不老不死は、幸せを与えない
「人魚の森」は、高橋留美子先生の和風ホラー漫画です。
「らんま」や「うる星やつら」とはかなり異なる、シリアスでダークな雰囲気。人魚の肉を食べて不老不死になり、人生を狂わされた人々の、深い苦悩を描いています。
主人公の湧太(ゆうた)は、元は平凡な漁師でした。ところがある日、何気なく食べたのが流れついた人魚の肉。その日から彼は歳をとらず、怪我をしてもすぐに治ってしまいます。
不老不死ではなく、普通の人間に戻りたいと、全国を旅する湧太。しかし手がかりは見付からず、500年後の現代に……とうとう人魚に出会ったものの、普通の人間に戻る方法がないと突き付けられます。しかし救いは、同じ体質の少女「真魚」と出会ったこと。

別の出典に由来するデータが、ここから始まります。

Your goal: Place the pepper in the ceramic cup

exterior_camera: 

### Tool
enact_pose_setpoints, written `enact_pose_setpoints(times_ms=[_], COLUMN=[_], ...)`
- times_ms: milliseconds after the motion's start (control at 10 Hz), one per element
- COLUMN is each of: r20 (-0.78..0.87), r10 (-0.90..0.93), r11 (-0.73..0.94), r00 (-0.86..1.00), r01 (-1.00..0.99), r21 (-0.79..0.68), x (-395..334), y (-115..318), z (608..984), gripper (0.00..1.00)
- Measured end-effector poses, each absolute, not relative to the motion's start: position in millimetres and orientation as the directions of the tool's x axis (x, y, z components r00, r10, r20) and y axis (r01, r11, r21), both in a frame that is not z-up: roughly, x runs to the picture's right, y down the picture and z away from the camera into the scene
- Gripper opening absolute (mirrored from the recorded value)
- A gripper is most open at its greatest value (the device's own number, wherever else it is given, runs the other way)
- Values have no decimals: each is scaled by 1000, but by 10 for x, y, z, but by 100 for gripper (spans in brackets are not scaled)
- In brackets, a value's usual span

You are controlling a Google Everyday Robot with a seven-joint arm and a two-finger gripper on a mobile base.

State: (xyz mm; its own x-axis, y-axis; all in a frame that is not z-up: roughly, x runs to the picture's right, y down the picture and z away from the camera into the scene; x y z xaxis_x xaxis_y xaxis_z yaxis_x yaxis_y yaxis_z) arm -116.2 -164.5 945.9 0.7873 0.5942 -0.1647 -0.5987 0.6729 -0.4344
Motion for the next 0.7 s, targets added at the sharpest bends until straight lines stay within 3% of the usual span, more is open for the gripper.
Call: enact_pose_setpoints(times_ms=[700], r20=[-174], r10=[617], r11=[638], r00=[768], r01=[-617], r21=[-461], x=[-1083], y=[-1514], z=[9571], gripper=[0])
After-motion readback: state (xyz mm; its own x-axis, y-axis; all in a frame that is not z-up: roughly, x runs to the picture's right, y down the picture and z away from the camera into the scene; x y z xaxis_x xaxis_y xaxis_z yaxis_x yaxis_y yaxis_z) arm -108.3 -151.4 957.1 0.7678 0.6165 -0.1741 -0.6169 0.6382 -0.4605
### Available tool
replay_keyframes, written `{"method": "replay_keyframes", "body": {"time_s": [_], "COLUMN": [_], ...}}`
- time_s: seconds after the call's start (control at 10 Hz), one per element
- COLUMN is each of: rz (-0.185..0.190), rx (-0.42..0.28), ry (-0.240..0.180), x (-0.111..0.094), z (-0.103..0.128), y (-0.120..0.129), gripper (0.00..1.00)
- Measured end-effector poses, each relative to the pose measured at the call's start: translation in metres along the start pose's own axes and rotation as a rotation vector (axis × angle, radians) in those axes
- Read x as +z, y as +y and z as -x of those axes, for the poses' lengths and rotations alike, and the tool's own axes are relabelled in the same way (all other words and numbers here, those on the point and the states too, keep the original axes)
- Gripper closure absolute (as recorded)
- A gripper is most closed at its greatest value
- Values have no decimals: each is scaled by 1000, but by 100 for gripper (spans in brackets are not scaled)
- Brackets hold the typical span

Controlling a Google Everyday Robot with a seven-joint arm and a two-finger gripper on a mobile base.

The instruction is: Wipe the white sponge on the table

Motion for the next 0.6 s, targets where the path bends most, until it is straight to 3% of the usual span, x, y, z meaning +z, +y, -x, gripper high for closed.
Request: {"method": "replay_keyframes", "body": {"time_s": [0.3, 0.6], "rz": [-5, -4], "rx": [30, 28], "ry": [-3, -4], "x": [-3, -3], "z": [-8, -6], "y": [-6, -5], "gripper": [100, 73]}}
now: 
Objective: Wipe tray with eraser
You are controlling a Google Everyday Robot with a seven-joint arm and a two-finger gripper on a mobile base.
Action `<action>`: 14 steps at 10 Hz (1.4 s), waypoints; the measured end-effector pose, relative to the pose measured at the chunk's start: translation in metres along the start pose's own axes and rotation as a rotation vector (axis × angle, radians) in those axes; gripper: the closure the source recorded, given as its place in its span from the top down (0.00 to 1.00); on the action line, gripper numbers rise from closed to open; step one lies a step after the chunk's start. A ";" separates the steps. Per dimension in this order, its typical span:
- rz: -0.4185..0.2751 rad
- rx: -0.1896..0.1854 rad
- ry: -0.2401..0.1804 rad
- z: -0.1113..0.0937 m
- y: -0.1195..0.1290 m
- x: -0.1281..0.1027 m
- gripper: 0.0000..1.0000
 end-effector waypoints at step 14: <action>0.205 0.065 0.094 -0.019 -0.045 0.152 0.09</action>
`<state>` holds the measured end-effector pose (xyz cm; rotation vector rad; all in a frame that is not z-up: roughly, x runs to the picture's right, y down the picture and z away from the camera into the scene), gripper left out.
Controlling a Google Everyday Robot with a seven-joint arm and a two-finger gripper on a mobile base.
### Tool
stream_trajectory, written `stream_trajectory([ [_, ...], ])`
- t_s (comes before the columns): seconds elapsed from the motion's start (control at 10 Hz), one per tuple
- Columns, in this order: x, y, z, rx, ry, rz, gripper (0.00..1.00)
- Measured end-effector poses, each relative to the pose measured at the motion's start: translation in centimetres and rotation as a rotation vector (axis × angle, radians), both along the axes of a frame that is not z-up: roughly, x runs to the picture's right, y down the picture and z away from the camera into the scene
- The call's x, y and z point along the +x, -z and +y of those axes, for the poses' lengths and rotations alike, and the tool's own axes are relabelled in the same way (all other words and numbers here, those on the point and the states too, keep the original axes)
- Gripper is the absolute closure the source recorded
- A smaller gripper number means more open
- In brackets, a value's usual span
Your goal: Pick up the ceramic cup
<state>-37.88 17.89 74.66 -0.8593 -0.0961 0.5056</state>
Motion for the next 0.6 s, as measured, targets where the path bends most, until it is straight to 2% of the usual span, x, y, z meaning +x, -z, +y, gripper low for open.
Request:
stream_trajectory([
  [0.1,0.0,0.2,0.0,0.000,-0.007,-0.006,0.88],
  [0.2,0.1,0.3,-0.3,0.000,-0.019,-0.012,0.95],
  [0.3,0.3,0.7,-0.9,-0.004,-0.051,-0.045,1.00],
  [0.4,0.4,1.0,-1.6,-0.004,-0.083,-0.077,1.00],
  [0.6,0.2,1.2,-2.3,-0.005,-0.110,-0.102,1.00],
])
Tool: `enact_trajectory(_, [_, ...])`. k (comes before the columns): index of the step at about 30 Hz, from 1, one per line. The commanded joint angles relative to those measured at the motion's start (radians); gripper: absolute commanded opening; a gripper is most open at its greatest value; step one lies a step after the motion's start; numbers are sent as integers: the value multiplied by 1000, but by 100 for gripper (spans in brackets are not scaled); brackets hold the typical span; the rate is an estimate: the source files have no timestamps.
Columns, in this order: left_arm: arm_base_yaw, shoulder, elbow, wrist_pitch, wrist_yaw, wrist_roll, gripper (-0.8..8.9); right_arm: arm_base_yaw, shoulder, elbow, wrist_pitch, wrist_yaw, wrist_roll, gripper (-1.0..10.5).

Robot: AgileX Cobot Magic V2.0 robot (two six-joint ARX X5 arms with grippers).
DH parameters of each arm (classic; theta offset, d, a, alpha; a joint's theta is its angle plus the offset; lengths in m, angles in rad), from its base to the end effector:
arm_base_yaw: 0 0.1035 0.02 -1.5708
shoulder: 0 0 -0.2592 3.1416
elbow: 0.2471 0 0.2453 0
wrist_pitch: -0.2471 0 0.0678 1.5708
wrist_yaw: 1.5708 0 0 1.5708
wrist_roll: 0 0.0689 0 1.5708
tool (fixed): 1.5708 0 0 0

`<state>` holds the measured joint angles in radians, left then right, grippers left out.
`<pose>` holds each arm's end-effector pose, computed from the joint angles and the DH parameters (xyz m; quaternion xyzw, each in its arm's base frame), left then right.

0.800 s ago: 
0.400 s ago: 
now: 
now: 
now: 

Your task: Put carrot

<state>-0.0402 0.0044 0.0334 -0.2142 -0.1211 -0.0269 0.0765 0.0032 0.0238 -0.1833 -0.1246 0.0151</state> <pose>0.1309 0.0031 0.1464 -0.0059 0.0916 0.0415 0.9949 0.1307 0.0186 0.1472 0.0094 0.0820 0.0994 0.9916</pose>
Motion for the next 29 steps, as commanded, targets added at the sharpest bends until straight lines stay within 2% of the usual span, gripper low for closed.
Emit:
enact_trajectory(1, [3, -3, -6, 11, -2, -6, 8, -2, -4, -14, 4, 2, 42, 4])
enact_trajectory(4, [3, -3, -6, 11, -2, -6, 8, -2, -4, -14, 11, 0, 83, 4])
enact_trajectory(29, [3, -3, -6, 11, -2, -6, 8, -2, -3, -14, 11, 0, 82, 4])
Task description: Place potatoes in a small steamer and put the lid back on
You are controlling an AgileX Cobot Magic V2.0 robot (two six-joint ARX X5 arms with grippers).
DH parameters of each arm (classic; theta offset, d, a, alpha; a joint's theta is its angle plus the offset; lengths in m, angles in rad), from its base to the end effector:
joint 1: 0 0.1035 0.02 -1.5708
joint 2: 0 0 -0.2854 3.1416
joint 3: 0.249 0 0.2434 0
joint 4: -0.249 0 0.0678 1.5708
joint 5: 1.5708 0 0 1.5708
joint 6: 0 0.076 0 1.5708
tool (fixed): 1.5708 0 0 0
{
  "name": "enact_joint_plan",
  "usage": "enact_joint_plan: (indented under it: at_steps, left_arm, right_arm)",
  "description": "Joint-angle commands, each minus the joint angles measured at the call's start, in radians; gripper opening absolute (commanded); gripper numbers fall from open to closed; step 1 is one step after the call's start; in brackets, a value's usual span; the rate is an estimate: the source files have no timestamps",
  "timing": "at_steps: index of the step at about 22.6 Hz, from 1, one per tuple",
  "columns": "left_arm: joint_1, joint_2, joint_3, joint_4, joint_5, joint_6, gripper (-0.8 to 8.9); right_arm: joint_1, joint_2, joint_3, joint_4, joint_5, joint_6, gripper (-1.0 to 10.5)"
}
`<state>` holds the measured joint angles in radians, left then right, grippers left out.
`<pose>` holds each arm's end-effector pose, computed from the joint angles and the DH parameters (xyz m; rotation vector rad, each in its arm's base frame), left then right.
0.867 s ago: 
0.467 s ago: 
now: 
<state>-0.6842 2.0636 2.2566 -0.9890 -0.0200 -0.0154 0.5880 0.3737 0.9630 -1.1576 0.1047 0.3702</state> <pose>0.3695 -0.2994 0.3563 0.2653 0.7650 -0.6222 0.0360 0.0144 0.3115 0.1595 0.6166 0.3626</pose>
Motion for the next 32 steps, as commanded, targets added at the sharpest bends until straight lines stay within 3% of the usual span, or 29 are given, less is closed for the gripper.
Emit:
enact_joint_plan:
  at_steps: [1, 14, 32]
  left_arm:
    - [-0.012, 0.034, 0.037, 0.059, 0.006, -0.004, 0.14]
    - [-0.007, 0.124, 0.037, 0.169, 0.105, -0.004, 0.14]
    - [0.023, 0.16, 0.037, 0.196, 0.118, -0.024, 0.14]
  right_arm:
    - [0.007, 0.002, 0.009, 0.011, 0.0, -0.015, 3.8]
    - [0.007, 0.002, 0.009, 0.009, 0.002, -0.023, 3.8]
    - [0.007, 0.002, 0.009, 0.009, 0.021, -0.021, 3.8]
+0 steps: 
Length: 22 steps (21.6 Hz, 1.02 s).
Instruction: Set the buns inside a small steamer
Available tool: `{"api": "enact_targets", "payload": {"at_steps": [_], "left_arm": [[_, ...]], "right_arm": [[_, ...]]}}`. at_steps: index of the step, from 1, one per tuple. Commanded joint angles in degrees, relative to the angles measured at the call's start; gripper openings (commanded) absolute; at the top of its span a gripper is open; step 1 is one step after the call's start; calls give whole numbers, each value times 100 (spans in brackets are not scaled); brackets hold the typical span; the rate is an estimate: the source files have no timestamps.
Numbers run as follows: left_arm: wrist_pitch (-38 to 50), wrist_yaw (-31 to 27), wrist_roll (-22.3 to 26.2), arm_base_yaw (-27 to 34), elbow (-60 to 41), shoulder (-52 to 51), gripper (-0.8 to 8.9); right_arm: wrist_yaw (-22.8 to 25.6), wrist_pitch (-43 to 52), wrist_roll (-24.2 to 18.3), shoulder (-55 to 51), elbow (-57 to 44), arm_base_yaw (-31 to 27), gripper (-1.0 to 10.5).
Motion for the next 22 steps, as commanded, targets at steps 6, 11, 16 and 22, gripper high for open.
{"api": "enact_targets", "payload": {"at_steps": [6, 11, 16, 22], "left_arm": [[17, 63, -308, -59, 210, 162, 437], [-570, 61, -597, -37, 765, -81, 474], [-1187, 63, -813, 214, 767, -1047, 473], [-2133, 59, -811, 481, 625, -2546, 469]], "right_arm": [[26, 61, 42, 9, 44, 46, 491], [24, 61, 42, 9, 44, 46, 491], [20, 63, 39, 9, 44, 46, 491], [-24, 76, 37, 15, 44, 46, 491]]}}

歳をとらない彼らは、一つ所に定住出来ません。あてのない旅の中で、二人は人魚の肉に関わって、人生を狂わされた人々と出会います。腕だけ化け物になった娘や、醜い怪物に変わった孤独な男。息子を母に奪われた男や、800年の月日を生きて来た、孤独な少年……。
彼らは一族の秘密として閉じ込められたり、一人で生きられないので、他人を犠牲にしたり。不老不死が幸せどころか、不幸しかもたらさない……凄く切ない、厳しい作品です。